§ Exercise brief
In the records below, how many lines hold the string "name"? Give only the number.

------ Extracted data ------

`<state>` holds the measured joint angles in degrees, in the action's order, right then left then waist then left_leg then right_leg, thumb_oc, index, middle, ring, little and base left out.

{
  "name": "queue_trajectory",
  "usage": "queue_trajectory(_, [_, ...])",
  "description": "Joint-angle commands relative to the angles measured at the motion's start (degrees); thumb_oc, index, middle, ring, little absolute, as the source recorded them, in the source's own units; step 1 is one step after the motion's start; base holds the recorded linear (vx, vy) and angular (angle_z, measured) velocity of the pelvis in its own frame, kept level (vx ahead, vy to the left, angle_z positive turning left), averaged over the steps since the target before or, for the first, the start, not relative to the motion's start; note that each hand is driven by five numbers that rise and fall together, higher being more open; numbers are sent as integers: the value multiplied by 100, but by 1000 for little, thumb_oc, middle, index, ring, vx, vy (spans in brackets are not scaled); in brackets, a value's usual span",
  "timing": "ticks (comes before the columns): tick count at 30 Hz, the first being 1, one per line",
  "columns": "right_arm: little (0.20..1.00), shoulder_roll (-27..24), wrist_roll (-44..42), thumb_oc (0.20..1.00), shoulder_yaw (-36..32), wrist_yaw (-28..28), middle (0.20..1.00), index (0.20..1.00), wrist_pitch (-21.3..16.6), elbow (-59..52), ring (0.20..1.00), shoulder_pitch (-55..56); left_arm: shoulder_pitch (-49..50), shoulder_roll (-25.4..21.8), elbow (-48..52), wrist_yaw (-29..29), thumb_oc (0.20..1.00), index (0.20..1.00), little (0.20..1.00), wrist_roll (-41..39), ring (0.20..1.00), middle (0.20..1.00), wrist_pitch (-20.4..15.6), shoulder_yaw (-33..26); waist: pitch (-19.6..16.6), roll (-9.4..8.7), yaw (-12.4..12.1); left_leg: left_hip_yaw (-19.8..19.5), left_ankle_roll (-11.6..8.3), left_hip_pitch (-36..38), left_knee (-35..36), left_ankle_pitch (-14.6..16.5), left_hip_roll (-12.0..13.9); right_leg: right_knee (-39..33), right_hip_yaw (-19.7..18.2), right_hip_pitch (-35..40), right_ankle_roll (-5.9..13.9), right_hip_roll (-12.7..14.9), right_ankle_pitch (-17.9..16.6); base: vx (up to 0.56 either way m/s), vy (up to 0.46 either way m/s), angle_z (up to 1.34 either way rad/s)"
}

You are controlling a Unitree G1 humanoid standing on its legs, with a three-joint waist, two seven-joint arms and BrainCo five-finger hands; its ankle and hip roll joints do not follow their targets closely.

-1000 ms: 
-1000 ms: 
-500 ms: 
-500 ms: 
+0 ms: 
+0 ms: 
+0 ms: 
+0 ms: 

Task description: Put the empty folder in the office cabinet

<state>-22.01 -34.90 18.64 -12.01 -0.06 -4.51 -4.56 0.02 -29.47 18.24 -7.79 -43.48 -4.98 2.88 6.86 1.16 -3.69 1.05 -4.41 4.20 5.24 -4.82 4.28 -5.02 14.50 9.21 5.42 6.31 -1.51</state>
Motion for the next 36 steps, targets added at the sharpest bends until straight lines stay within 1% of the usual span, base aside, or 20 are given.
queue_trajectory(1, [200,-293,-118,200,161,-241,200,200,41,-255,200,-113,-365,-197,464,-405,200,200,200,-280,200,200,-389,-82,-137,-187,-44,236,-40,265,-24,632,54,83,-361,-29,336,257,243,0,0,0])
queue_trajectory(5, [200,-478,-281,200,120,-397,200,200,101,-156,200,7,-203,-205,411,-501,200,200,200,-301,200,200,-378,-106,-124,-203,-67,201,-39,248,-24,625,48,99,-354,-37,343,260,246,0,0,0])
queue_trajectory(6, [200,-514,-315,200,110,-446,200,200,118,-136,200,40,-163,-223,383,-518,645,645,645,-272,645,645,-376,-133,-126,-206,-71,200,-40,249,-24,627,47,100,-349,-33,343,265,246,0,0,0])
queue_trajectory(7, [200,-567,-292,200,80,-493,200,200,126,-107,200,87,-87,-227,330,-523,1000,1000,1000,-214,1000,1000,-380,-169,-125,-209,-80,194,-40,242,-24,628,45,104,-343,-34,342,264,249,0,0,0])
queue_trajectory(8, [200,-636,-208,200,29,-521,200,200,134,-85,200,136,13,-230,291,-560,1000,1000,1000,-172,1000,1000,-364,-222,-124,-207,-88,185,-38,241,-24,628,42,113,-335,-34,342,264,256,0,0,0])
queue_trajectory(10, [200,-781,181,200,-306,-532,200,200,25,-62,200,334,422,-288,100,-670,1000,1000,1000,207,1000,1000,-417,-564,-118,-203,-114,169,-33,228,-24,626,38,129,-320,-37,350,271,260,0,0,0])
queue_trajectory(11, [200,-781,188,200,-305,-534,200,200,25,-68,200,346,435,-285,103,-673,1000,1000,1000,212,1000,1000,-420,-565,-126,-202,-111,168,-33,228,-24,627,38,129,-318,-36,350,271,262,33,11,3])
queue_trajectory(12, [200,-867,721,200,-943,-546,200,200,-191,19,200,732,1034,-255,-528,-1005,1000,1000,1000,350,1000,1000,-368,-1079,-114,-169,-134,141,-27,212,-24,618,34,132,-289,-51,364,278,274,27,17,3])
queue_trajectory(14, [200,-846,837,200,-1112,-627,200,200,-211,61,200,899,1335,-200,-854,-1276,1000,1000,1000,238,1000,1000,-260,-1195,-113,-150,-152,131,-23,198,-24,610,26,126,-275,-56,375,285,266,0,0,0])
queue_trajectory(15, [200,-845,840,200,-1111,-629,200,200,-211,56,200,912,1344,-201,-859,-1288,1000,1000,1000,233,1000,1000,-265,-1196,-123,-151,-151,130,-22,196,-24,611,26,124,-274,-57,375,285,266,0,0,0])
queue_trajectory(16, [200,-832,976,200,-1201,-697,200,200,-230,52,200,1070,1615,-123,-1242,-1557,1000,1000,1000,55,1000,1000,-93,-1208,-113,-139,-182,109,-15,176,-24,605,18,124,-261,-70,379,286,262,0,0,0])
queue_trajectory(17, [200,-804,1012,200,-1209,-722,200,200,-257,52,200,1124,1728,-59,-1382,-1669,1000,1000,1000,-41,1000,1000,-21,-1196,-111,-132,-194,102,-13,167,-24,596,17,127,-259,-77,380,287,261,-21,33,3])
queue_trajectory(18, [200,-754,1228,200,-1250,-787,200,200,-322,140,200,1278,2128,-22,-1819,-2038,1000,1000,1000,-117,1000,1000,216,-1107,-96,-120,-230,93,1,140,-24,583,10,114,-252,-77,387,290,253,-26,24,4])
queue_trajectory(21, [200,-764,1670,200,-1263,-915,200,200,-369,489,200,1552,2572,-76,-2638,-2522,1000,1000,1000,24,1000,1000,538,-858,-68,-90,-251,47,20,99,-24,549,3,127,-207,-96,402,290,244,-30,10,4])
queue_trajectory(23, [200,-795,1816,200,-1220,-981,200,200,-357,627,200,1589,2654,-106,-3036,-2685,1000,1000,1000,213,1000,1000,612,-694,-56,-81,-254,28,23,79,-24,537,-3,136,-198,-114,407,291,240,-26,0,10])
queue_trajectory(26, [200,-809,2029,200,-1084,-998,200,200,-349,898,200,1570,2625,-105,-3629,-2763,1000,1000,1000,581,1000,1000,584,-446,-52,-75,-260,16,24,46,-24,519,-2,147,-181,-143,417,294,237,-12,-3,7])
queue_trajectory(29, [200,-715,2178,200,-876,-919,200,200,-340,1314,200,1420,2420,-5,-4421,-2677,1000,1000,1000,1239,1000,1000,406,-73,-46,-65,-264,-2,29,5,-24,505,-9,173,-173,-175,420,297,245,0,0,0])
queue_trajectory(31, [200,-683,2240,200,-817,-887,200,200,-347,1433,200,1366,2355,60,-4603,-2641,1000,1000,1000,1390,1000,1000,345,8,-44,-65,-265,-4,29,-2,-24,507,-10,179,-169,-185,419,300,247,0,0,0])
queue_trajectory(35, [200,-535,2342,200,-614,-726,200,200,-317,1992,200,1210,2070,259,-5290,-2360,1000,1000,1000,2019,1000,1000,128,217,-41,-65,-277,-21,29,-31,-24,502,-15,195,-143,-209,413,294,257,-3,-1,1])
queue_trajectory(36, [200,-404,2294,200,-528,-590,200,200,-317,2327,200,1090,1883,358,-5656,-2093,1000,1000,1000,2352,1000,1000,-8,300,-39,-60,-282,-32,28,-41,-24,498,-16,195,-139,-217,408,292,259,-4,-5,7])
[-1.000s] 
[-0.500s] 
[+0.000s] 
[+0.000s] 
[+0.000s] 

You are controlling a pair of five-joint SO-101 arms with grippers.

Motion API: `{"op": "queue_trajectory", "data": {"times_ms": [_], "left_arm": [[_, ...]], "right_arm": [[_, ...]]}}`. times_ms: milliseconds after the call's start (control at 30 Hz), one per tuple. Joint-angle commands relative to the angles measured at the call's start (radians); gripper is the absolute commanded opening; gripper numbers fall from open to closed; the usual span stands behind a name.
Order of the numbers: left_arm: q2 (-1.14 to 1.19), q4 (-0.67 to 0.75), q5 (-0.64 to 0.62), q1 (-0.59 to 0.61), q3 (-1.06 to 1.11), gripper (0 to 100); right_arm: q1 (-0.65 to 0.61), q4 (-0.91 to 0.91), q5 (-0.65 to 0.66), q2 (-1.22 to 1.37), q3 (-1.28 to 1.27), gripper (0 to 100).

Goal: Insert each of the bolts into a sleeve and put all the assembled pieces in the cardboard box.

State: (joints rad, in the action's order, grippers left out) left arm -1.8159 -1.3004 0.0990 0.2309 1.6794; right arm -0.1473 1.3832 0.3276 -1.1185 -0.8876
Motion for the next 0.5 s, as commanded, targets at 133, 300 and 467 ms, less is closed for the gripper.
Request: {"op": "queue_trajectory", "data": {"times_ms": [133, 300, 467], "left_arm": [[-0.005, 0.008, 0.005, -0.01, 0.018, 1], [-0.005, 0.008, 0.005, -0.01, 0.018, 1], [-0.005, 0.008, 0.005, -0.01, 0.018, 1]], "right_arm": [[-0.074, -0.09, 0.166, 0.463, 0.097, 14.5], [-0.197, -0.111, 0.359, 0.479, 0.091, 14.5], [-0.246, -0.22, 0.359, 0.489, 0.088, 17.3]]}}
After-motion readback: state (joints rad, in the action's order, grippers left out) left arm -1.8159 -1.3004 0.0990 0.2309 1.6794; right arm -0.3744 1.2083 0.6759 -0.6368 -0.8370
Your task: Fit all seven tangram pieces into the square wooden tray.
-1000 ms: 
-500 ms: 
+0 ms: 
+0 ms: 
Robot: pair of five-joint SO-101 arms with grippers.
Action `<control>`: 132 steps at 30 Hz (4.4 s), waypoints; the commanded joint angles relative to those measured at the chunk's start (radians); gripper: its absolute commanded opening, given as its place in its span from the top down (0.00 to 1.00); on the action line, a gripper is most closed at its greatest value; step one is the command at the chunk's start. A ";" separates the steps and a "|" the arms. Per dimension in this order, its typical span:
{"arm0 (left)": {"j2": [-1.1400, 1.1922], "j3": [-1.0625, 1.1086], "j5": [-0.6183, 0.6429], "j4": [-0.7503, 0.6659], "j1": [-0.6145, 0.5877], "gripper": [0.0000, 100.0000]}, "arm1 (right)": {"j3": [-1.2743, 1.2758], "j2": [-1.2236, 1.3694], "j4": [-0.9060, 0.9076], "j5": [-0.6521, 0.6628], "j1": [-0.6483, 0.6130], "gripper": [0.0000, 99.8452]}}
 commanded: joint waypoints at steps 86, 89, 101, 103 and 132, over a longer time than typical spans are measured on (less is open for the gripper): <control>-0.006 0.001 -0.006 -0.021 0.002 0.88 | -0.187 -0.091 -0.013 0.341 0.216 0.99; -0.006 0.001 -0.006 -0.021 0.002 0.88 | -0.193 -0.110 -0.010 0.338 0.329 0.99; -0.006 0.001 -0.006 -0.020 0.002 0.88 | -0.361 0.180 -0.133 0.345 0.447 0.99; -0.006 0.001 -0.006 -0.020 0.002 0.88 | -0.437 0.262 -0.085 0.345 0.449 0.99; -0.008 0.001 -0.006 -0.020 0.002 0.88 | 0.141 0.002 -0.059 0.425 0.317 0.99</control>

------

§ Result of this exercise
2